_Task_
Pictures are not part of the copy; reproduce the remaining data exactly.

_Collected data_
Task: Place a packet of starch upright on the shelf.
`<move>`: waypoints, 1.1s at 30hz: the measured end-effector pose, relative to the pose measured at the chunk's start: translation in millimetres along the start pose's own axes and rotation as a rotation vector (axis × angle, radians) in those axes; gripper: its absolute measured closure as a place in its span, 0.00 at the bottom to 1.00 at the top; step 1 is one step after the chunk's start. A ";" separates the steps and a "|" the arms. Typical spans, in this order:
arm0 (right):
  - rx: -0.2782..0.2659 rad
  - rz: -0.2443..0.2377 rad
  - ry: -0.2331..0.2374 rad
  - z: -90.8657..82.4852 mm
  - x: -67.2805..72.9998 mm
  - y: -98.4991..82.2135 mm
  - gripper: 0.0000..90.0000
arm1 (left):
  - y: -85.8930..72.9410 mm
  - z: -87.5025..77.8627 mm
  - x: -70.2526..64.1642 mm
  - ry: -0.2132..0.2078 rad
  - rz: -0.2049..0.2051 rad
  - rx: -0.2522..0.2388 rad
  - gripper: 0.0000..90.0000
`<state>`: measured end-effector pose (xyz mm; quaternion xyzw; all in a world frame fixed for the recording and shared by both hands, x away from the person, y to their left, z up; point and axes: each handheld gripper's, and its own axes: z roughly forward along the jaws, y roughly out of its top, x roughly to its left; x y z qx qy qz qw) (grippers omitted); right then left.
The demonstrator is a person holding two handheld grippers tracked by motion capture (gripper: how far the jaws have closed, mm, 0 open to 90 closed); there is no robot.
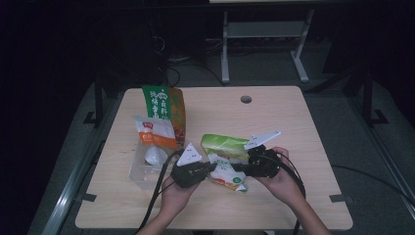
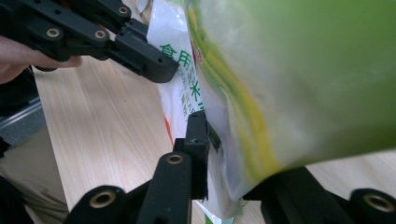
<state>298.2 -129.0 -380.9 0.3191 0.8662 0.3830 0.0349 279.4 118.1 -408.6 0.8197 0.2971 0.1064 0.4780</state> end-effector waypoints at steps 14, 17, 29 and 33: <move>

_Task answer_
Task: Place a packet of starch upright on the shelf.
`<move>`: waypoints, 1.1s at 30hz: the measured end-effector pose, relative to the pose measured at the chunk's start: translation in millimetres along the start pose's own axes and rotation as a rotation vector (axis × angle, radians) in those axes; gripper: its absolute measured closure as a place in its span, 0.00 at the bottom to 1.00 at the top; step 1 is one step after the chunk's start. A ";" separates the steps and a "|" the arms. Typical spans, in this order:
arm0 (right):
  - rx: -0.2782..0.2659 rad
  - rz: -0.2443..0.2377 rad
  - ry: -0.2331..0.2374 rad
  - z: -90.8657..82.4852 mm
  - x: -67.2805..72.9998 mm
  - y: -98.4991..82.2135 mm
  - gripper: 0.0000..90.0000
arm1 (left):
  - y: -85.8930..72.9410 mm
  - z: -87.5025..77.8627 mm
  - x: -70.2526..64.1642 mm
  - ry: -0.2132..0.2078 rad
  - rz: -0.2049..0.2051 rad
  - rx: -0.2522..0.2388 rad
  - gripper: 0.0000..90.0000
`<state>`: measured end-effector pose (xyz mm; quaternion xyzw; all in a world frame fixed for the recording and shared by both hands, x away from the person, y to their left, z up; point and axes: each handheld gripper's, and its own axes: z roughly forward along the jaws, y roughly out of its top, x roughly to its left; x y z qx qy qz qw) (grippers omitted); right then left.
The demonstrator is a person holding two handheld grippers tracked by motion capture (gripper: how far the jaws have closed, mm, 0 open to 90 closed); there is no robot.
<state>298.2 -129.0 -380.9 0.3191 0.8662 0.3830 0.0349 279.4 118.1 -408.6 0.8197 0.2971 0.1064 0.4780</state> end-effector waypoints at steps 14, 17, 29 and 33: <move>

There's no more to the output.